El Govern de la Generalitat ha querido transmitir un mensaje de calma después de que el Tribunal Europeo de Derechos Humanos haya avalado el 25% del castellano en la escuela catalana, inadmitiendo una demanda de Òmnium contra la sentencia que obliga a dar una asignatura más en castellano en una escuela de Canet de Mar. El conseller de Política Lingüística, Francesc Xavier Vila, ha asegurado que la decisión de Estrasburgo no tiene “ningún impacto” sobre el sistema educativo del país ni sobre su normativa, en una declaración sin preguntas. Así, según el responsable del Departament, el Govern “continúa firmemente comprometido” con el modelo de escuela catalana que tiene la lengua, ha manifestado, “como centro de gravedad”. A finales de marzo, después de que el Tribunal Superior de Justicia de Catalunya ordenara ejecutar la sentencia que destrozaba el decreto aprobado pel Parlament para blindar el catalán en la escuela, la respuesta del Govern fue muy similar. Manifestar su compromiso con la lengua y afirmar que la decisión del TSJC no suponía “ningún cambio operativo” y que los Documentos para la Organización y la Gestión de Centros continuaban vigentes, también en cuanto a los criterios de usos lingüísticos.

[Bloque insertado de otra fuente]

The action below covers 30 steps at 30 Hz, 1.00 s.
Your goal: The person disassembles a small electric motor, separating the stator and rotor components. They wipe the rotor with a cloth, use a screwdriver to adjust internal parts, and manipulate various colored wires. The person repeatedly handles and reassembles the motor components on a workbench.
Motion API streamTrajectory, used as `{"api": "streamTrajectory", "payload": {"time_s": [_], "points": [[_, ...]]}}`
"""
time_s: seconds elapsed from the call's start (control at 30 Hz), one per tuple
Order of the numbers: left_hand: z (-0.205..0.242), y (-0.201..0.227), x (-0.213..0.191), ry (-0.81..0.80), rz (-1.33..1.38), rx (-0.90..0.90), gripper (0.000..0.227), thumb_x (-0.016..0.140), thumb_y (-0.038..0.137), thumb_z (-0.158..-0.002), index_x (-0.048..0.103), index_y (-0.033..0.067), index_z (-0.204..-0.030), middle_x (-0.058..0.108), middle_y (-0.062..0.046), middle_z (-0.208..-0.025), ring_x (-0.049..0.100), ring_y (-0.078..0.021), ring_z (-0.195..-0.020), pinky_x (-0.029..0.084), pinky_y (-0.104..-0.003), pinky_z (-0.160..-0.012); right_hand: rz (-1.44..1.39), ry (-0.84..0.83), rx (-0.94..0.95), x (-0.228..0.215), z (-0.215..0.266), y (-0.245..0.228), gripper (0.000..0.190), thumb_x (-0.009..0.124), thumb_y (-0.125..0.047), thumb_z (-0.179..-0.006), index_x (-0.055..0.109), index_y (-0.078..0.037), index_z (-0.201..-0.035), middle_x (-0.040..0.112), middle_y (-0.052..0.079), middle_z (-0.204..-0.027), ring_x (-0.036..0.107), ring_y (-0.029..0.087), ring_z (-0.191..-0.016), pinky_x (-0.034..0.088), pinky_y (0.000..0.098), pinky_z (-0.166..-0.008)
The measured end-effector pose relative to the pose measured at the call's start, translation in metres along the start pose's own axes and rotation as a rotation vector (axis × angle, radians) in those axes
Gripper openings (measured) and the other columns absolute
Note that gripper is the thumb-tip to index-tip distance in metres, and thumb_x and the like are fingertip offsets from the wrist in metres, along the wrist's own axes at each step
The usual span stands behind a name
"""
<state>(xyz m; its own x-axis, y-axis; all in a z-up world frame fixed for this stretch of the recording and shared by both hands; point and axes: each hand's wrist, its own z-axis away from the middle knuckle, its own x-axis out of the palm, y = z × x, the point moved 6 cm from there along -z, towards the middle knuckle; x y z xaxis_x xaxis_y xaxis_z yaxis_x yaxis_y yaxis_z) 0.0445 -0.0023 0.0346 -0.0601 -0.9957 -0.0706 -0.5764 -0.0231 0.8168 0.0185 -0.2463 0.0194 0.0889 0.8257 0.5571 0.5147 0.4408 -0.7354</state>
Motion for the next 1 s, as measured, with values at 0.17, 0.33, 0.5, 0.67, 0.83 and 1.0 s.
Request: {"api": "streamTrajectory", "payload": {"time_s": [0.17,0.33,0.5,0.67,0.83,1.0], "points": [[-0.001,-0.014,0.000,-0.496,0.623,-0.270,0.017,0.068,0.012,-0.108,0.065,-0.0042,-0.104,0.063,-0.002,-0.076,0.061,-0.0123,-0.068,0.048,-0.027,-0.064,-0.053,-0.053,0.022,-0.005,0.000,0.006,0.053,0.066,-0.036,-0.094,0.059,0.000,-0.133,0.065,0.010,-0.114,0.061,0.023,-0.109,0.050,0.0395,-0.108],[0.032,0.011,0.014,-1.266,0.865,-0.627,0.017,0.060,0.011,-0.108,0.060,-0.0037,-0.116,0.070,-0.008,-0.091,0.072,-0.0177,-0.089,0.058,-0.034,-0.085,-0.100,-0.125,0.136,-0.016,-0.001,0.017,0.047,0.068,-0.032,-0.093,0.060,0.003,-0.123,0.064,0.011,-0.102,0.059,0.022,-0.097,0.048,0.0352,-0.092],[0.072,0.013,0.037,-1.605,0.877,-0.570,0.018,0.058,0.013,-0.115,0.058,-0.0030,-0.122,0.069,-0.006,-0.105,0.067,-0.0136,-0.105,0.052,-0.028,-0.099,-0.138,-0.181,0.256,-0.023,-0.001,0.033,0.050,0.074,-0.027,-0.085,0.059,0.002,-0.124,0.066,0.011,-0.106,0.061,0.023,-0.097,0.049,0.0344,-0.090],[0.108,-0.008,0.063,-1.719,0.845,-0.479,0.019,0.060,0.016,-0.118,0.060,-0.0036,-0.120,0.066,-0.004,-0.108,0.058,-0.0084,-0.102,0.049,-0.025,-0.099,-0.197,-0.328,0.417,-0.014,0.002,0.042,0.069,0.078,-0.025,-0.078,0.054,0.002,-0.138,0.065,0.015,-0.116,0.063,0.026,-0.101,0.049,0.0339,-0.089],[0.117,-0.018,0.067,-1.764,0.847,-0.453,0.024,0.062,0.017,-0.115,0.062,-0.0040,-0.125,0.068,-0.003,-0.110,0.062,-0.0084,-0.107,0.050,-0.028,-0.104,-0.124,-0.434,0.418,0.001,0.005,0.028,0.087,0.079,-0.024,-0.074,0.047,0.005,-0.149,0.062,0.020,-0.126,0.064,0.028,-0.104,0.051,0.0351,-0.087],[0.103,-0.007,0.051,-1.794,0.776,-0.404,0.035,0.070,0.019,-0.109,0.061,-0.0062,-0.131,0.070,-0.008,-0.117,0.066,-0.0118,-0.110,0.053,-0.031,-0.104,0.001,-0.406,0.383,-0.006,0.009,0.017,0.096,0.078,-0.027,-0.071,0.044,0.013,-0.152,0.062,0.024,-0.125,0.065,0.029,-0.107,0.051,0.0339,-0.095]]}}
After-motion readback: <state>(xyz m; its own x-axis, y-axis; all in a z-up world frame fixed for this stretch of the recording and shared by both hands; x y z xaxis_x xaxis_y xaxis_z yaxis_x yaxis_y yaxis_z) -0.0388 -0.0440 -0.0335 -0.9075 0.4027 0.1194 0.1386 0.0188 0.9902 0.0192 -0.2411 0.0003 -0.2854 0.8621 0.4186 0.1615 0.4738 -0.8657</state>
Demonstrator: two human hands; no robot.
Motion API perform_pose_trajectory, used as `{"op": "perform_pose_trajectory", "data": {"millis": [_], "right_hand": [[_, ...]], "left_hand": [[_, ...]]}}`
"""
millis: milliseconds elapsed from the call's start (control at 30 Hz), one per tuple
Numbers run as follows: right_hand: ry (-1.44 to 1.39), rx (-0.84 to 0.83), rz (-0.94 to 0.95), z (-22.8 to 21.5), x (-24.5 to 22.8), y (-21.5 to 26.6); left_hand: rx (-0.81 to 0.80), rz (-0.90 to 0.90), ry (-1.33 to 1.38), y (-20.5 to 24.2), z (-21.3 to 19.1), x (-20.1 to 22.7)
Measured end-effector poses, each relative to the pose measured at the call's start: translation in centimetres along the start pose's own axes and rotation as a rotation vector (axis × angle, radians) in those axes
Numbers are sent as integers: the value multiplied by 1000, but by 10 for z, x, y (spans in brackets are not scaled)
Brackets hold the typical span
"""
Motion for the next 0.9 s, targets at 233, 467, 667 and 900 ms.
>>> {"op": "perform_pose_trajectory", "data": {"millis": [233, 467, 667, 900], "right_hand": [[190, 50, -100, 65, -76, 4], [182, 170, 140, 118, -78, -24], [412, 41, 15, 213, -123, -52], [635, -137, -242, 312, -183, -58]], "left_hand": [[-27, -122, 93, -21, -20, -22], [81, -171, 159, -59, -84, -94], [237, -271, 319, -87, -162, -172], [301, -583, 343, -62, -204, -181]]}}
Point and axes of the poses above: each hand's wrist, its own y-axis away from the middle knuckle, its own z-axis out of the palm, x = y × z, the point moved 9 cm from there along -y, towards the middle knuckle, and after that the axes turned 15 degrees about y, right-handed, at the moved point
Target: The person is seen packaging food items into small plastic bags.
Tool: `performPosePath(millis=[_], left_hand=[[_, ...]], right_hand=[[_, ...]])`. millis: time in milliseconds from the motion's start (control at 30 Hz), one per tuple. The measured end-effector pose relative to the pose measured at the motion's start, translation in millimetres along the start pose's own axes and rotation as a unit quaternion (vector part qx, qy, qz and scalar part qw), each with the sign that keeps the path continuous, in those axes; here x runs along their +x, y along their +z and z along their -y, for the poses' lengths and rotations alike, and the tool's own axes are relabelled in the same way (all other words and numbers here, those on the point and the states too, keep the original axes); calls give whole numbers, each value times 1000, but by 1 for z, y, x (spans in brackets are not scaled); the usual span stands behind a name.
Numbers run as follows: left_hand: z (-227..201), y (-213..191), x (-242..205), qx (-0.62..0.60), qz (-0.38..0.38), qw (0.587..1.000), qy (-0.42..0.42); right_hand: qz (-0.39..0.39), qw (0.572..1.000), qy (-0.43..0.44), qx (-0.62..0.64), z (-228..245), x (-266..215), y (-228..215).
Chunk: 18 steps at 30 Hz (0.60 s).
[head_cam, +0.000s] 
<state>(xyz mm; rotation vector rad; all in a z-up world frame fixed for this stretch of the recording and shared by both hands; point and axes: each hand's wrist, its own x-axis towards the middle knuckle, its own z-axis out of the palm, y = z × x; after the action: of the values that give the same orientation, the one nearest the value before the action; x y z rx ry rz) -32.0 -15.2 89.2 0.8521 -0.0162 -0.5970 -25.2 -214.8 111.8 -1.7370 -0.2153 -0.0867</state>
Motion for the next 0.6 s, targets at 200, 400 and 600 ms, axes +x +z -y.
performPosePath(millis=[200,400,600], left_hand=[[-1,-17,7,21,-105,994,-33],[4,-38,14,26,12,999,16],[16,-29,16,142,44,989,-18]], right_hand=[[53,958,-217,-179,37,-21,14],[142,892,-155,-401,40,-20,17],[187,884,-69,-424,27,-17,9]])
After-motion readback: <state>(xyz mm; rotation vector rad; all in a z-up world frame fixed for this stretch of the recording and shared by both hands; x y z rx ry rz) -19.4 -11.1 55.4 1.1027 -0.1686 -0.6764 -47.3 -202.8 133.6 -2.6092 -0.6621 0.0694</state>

La del conseller Vila no ha sido la única reacción a una decisión del TEDH que la Intersindical ha tildado de “imposición política”. El sindicato, que también tiene presencia en el ámbito educativo, ha lamentado que la resolución hecha pública en Estrasburgo suponga una “nueva cobertura judicial a una ofensiva política” que tiene como objetivo debilitar el catalán como lengua vehicular en la escuela. Por ello, exigen “determinación” al Govern y que el catalán quede blindado como lengua vehicular “real” en todos los centros del país. En este sentido, reclaman, en pleno pulso con el Ejecutivo de Salvador Illa y la conselleria liderada por Esther Niubó, que se aporten más recursos y que se ponga en marcha la inspección para garantizar que los proyectos lingüísticos sean “efectivos”.
La decisión del TEDH
La decisión de la Corte Europea de Derechos Humanos (TEDH) se ha hecho pública esta mañana y argumenta, entre otras cuestiones, que “la decisión judicial impugnada no derogó la política lingüística de la escuela, sino que simplemente aumentó el uso del castellano en una o más asignaturas, sin modificar el uso preponderante del catalán como lengua de instrucción”. Así, por un lado, consideran que prohibir el empleo del castellano como lengua de instrucción supondría privar a los “ciudadanos españoles de su derecho a ser educados en la lengua nacional”. “Recibir una educación en la lengua estatal es crucial para facilitar la igualdad de acceso de los alumnos al sistema educativo estatal y para preservar el principio de unidad del sistema educativo”. Y, yendo más allá, añade que “la práctica consolidada de la escuela de enseñar exclusivamente en catalán perjudicó significativamente a las familias españolas que residían temporal o permanentemente en Catalunya, ya que impedía que sus hijos cumplieran su doble derecho y deber constitucional de aprender el castellano”.